Quando, a metà degli anni Ottanta, Paolo Paradiso decise di andare a vivere e a lavorare negli Stati Uniti, probabilmente non immaginava che l’America sarebbe divenuta per lui una “magnifica ossessione”… Grafico, pubblicitario, fotografo, la pittura sino ad allora era stata una passione e non una professione, ma ben presto l’esperienza degli States si trasformò in esigenza artistica, volontà di riproporre su tela una sorta di visione del mondo e della vita all’interno della quale le icone dell’ American Way of Life rivivevano nella pienezza dei colori e nella moltiplicazione dei soggetti. Vent’anni dopo, rientrato in Italia, l’atmosfera americana” è divenuta la costante della sua linea pittorica, un originale “senza tempo” all’interno del quale suggestioni cinematografiche e letterarie, pittoriche e fotografiche contribuiscono alla creazione di una vera e propria geografia dei sentimenti.

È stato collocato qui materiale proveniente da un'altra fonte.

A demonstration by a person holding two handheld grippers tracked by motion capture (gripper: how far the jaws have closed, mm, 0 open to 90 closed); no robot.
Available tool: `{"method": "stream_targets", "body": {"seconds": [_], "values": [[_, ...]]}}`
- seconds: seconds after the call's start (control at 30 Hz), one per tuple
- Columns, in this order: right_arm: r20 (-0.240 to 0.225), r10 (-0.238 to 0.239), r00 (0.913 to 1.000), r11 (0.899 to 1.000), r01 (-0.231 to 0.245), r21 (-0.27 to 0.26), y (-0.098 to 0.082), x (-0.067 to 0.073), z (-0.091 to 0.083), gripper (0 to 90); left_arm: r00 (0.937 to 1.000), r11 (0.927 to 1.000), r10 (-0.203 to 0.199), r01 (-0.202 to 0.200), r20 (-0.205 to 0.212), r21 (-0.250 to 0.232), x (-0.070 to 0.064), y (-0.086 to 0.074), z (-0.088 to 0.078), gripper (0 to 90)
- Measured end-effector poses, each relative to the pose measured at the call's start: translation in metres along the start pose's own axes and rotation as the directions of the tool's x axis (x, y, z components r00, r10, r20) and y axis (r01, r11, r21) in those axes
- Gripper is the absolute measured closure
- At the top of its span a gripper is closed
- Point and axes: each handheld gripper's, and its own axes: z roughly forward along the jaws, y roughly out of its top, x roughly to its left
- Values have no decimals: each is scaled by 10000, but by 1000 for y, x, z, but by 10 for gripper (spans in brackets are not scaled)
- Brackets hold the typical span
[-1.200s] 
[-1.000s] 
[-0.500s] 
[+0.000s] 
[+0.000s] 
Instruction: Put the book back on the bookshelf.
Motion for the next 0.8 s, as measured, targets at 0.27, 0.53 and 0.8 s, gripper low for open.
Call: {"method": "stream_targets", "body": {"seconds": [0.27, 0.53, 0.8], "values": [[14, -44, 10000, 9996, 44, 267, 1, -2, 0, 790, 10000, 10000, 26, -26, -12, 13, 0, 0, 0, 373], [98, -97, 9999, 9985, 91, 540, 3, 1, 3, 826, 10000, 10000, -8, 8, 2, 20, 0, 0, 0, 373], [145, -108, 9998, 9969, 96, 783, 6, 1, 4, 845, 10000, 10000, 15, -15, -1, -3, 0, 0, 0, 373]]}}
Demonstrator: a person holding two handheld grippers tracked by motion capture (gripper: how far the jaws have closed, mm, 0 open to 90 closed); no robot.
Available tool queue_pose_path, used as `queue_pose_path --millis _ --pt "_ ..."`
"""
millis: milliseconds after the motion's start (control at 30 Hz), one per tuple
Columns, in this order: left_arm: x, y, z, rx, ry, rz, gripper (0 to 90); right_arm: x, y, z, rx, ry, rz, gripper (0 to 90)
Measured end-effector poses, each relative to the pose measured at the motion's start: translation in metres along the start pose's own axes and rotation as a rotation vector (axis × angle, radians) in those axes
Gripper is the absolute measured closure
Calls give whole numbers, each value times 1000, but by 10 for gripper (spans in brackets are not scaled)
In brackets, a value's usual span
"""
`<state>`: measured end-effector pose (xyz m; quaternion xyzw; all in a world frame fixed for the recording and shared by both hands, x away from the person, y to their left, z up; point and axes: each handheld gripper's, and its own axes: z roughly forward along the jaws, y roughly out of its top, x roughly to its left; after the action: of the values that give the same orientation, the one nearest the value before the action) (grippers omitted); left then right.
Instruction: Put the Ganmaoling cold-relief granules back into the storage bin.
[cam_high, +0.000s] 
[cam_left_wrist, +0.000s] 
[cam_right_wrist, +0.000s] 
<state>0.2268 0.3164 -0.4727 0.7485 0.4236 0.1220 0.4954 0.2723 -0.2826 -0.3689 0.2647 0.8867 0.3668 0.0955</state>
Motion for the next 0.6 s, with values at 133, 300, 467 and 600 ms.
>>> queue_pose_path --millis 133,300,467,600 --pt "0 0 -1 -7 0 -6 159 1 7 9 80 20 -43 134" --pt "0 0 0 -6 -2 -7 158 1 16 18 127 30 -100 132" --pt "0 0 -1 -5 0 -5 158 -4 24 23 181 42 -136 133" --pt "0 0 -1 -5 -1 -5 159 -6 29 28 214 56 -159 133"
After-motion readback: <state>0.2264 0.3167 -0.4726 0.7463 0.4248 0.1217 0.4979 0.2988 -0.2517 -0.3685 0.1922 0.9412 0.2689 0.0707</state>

Adesso una personale di Paolo Paradiso approda alla Galleria Ponte Rosso di via Brera 2, la stessa che anni fa gli assegnò il Premio di Pittura Carlo Dalla Zorza, ed è l’occasione giusta, davanti a oli che si chiamano Licence Day, Spamrock bar, Rain in the Street, Must be Sunday, per fare il punto su un artista così originale e così estraneo a ogni scuola.
Come osserva Flaminio Gualdoni nel catalogo che accompagna l’esposizione, Paolo Paradiso prede le mosse “dall’immaginario prfettamente fissato nel tempo tra la Grande Depressione e gli happy days degli anni Cinquanta euforici, perché quello è il momento in cui la metropoli è, a tutti gli effetti, l’idea stessa di metropoli”. La sua America quindi è sempre e soltanto urbana, e nasconde in sé quello che uno storico, Bernard Fay, grande amico della scrittrice americana per eccellenza, Gertrude Stein, definiva “la magnificenza incongrua di New York, il suo potere e la sua voluttuosità, una città di rettangoli, dura e brillante, il centro di una vita intensa che essa espande in ogni direzione, abietta e opulenta”.
In sostanza, Paradiso ha preso la metropoli così com’è oggi, ma vi ha proiettato sopra quella elaborazione che l’iconografia novecentesca ha consegnato ai nostri occhi. Il risultato è una visione sovratemporale dove i panorami della Fairchield Aerial Survey convivono con le desolazioni e gli squarci di vita quotidiana di Hopper, il gusto calligrafico di Norman Rockwell, le teorizzazioni di Berenice Abbot, le ricostruzioni cinematografiche di Martin Scorsese.
Sotto questo profilo, l’olio Thank you Edward non è tanto o solo un omaggio al cantore della metropoli come solitudine e come scuola di vita, ma è l’assunzione di una vera e propria poetica in cui evocazione e realismo, storia e memoria, documento ed emozione si fissano mirabilmente.
Luoghi noti, la Penn Station, il Flatiron, oppure anonimi, i suoi soggetti si impongono come familiari e insieme spettacolari: li conosciamo, eppure ci appaiono del tutto nuovi, li vediamo per la prima volta, eppure ci rimandano a qualcosa che già sappiamo.